The US second quarter earnings season kicks off tonight and it is very likely investors will have to face a fourth consecutive quarter of weak or underwhelming profit reports.
The 500 companies in the S&P 500 index are forecast to report earnings drops averaging 5.2% from the second quarter of 2015 by the end of the season in a couple of months time, according to S&P Global Intelligence.
FactSet estimates earnings will fall 5.6%, Thomson Reuters sees a 4.7% drop (including energy companies) which is slightly better than the 5% drop in the March quarter.

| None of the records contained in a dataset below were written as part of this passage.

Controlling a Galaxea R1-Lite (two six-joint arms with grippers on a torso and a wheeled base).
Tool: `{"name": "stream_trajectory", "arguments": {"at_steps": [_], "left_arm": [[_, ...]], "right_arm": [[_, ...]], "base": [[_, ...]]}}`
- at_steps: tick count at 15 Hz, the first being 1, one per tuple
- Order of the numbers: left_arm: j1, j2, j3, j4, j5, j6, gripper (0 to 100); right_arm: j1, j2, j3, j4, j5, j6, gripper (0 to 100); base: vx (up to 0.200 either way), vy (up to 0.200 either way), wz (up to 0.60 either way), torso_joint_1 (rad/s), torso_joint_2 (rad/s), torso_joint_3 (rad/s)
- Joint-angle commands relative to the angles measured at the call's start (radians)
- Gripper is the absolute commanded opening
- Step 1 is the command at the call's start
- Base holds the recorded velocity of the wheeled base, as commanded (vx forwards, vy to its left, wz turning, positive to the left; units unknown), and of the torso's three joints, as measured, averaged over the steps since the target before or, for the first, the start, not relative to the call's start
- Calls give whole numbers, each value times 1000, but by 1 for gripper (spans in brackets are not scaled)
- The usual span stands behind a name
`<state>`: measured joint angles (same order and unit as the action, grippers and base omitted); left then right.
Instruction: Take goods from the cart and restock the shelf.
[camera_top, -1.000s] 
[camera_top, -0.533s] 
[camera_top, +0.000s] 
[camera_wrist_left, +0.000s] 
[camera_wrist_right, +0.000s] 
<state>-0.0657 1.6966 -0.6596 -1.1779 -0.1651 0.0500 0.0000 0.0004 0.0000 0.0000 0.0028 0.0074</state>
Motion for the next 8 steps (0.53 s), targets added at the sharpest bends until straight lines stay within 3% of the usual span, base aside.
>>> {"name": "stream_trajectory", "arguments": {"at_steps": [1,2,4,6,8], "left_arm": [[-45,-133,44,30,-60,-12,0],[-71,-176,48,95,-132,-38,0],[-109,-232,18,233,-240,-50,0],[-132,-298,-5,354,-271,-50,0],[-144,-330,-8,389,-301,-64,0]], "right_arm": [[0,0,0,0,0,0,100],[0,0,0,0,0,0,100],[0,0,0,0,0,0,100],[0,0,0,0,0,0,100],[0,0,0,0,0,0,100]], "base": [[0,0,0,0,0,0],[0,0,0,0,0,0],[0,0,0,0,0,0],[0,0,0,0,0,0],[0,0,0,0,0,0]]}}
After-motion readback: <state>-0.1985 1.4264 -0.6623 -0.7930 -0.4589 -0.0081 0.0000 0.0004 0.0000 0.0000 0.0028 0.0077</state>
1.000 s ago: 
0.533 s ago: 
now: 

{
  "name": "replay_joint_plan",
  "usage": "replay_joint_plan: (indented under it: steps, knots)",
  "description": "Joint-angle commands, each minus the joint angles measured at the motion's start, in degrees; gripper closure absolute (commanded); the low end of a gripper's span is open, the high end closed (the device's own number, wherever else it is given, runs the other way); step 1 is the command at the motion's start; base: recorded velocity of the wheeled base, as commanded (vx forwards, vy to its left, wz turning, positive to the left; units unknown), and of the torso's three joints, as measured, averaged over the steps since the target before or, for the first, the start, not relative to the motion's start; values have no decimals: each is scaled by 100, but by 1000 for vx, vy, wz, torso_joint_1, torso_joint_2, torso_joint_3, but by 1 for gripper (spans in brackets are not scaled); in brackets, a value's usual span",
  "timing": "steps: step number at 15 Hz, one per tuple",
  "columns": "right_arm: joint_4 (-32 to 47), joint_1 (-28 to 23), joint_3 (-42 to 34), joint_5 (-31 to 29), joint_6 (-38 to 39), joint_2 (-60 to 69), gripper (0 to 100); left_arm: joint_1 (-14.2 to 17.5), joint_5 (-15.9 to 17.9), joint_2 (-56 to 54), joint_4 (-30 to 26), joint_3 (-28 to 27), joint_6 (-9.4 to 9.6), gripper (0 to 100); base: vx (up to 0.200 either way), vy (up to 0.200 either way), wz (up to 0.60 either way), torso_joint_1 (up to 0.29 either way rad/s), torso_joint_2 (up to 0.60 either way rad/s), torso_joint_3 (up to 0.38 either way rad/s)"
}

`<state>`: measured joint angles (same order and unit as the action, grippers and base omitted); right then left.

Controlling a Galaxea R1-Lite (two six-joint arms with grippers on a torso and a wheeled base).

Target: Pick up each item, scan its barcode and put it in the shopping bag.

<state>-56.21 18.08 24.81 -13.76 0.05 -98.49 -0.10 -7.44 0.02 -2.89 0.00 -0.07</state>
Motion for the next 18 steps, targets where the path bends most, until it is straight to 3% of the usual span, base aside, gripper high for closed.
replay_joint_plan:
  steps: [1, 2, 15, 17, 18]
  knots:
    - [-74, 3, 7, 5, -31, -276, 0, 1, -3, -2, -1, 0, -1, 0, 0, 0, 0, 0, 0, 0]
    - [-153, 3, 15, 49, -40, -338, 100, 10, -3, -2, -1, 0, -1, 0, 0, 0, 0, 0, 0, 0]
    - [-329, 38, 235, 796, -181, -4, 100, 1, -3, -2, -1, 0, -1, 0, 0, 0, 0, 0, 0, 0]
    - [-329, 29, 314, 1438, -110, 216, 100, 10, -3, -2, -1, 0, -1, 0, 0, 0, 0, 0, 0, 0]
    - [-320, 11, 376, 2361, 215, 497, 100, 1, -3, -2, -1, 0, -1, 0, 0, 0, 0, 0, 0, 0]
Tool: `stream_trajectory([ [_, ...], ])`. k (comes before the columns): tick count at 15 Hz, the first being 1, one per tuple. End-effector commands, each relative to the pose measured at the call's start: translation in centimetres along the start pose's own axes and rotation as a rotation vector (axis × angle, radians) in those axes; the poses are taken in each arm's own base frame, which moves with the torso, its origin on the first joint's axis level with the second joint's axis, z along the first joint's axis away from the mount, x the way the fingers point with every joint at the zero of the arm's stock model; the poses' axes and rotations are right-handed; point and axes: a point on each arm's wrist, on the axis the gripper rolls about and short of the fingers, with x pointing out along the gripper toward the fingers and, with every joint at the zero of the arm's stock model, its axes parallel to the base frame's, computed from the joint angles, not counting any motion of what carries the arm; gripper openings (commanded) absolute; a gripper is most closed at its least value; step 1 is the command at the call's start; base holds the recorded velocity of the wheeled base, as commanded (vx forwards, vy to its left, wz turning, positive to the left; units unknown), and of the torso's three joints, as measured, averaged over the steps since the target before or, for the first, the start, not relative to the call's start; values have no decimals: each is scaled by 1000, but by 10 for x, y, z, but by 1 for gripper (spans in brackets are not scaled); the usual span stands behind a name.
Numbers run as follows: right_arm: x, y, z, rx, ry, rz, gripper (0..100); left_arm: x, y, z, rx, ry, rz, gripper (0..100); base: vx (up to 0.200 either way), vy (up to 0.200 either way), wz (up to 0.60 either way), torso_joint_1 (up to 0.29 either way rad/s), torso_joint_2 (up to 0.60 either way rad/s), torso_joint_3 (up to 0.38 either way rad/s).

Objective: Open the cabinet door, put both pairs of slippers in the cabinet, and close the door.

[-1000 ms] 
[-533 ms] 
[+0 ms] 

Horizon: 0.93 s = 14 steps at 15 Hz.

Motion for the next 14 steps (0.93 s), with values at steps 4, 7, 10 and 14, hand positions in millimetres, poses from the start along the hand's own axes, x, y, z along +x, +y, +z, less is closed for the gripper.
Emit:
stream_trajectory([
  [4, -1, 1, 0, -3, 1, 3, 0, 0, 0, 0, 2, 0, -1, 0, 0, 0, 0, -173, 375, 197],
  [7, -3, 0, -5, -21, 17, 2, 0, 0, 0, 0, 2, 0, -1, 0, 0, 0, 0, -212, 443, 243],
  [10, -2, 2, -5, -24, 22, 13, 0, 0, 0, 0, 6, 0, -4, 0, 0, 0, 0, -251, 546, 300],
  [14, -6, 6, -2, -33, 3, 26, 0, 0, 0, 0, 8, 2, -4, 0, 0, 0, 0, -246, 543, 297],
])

According to S&P Global Market Intelligence that would be the longest streak of earnings decline since 2009, when the US (and other economies) were recovering from the GFC.
Alcoa starts the reporting tomorrow morning, our time (as usual), and it will be followed by rail giant, CSX midweek, and three of America’s major banks, JP Morgan Chase, Citigroup and Wells Fargo on Thursday and Friday respectively.
Other S&P 500 companies due to report this week include Blackrock, the world’s biggest funds manager, Kinder Morgan, a big US energy pipeline group, Yum Brands, the food and snacks group and Delta Airlines (which will reveal more losses from hedging fuels costs).
S&P says the energy sector is expected to be the biggest drag with analysts projecting an 80.8% in earnings from a year ago.
Excluding energy companies, S&P 500 says earnings will ease by a more modest 0.7% year-on-year. That is small enough to be reversed by a spate of actual better than forecast reports.
Financial companies are expected to report another weak performance in the second quarter with earnings forecast to be down by almost 8% quarter on quarter.This week’s reports from JP Morgan Chase, Citi and Wells Fargo will test the accuracy of this forecast.
FactSet meantime sees aggregate earnings per share (EPS) for the S&P 500 companies falling 5.3% from a year ago, FactSet says that would mark the first time EPS have declined for five-consecutive quarters since the period between the third quarter of 2008 and the third quarter of 2009.
Alcoa’s report will probably be the last from the company in its present form – it is scheduled to split itself in two in the next quarter (thats’s if Alumina, the Australian-listed associate doesn’t frustrate that move with legal action,as it has been threatening).
John Butters, FactSet’s senior earnings analyst says most analysts will wait to hear what companies have to say about the ramifications of Brexit when they report second-quarter earnings before making any potential changes to their forecasts fore the remainder of 2016 and early 2017.
Mr Butters says that, over the past five years, Wall Street and other analysts have overestimated actual earnings growth by 3.8 percentage points as of this point in time (ahead of the start of the second quarter reporting season).
FactSet says for Q2 2016, 81 companies had issued negative EPS guidance and 32 companies had issued positive EPS guidance. After hitting a record high in Q1 2016 (96), the number of companies issuing negative EPS pre-announcements for Q2 2016 has declined by 15 compared to the first quarter.
In addition, the number of S&P 500 companies issuing positive EPS guidance for the second quarter (32) has increased by six relative to Q1 2016 (26). Thomson Reuters says that if bank earnings come in better than expected, the S&P 500 is likely to push through its record highs set in May 2015 after several failed attempts. In fact a number of analysts cut their earnings estimates for major banks at the weekend.
Friday’s jobs number helped push the benchmark index to less than one point from its closing record high of 2,130.82.
Financial stocks have been the worst performing of the 10 major S&P sector groups this year, down nearly 6% thanks to reduced expectations for a second US interest rate rise, worries about emerging markets and the upsurge in uncertainty in the wake of the June 23 Brexit vote in Britain.
Of course the most important earnings reports will be from the tech giants such as Amazon, Facebook, Microsoft, Netflix, Alphabet (Google) and of course Apple. The size and quality of these earnings reports will go a long way to determining Wall Street travels in the next two months.
Events in Europe and China and a possible change in Fed thinking on interest rates will add to whatever pressures are in the markets from the path of earnings reports and expectations.